**Task description**
When you copy the material below, keep every line exact and leave each picture out.

**Given data**
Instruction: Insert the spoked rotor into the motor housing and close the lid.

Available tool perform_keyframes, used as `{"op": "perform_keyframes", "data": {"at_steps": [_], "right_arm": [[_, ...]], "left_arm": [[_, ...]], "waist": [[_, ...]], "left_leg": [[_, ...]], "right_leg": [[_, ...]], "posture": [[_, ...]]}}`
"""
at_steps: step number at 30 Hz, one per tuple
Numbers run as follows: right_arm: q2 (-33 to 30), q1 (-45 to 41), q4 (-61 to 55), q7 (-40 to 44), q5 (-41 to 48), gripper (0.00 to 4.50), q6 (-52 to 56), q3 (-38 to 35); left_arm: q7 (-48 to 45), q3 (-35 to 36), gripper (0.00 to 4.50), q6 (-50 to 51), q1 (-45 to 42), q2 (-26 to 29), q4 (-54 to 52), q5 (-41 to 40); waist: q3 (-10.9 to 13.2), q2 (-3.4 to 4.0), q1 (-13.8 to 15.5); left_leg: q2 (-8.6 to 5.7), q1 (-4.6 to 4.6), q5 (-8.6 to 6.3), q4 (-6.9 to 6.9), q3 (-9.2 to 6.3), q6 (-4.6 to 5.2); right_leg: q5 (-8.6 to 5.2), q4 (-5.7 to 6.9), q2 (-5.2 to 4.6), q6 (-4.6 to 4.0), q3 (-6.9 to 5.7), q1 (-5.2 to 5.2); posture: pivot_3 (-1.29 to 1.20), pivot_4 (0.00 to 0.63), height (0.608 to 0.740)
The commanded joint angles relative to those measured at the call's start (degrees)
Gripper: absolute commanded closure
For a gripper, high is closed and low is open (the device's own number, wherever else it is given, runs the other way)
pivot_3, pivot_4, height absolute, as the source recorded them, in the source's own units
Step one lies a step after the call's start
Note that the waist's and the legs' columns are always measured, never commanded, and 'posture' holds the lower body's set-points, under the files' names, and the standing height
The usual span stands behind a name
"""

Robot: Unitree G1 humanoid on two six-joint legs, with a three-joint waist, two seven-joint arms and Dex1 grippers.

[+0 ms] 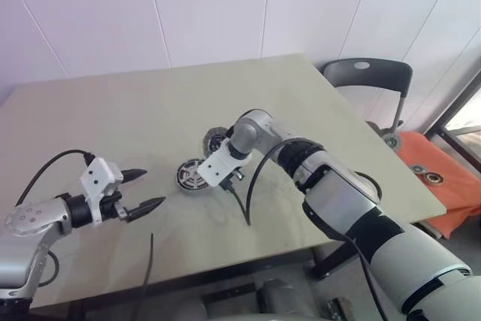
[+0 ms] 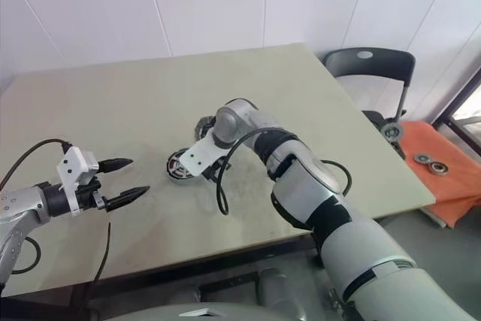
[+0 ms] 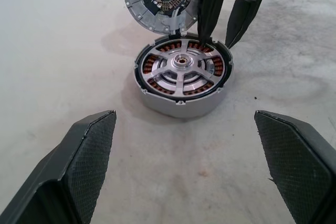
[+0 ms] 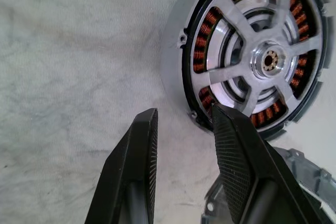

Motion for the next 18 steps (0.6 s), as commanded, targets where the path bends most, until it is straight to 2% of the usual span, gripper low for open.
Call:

**Your solution**
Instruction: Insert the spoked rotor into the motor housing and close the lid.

Available tool perform_keyframes, used as `{"op": "perform_keyframes", "data": {"at_steps": [_], "right_arm": [[_, ...]], "left_arm": [[_, ...]], "waist": [[_, ...]], "left_leg": [[_, ...]], "right_leg": [[_, ...]], "posture": [[_, ...]]}}`
"""
at_steps: step number at 30 Hz, one per tuple
Numbers run as follows: right_arm: q2 (-33 to 30), q1 (-45 to 41), q4 (-61 to 55), q7 (-40 to 44), q5 (-41 to 48), gripper (0.00 to 4.50), q6 (-52 to 56), q3 (-38 to 35); left_arm: q7 (-48 to 45), q3 (-35 to 36), gripper (0.00 to 4.50), q6 (-50 to 51), q1 (-45 to 42), q2 (-26 to 29), q4 (-54 to 52), q5 (-41 to 40); waist: q3 (-10.9 to 13.2), q2 (-3.4 to 4.0), q1 (-13.8 to 15.5); left_leg: q2 (-8.6 to 5.7), q1 (-4.6 to 4.6), q5 (-8.6 to 6.3), q4 (-6.9 to 6.9), q3 (-9.2 to 6.3), q6 (-4.6 to 5.2); right_leg: q5 (-8.6 to 5.2), q4 (-5.7 to 6.9), q2 (-5.2 to 4.6), q6 (-4.6 to 4.0), q3 (-6.9 to 5.7), q1 (-5.2 to 5.2); posture: pivot_3 (-1.29 to 1.20), pivot_4 (0.00 to 0.63), height (0.608 to 0.740)
The commanded joint angles relative to those measured at the call's start (degrees)
Gripper: absolute commanded closure
For a gripper, high is closed and low is open (the device's own number, wherever else it is given, runs the other way)
pivot_3, pivot_4, height absolute, as the source recorded them, in the source's own units
Step one lies a step after the call's start
Note that the waist's and the legs' columns are always measured, never commanded, and 'posture' holds the lower body's set-points, under the files' names, and the standing height
The usual span stands behind a name
"""

Robot: Unitree G1 humanoid on two six-joint legs, with a three-joint waist, two seven-joint arms and Dex1 grippers.

[+0 ms] 
[+0 ms] 
[+0 ms] 
[+0 ms] 

Motion for the next 18 steps (0.6 s), as commanded, targets where the path bends most, until it is straight to 2% of the usual span, gripper low for open.
Call:

This exercise has no more to it.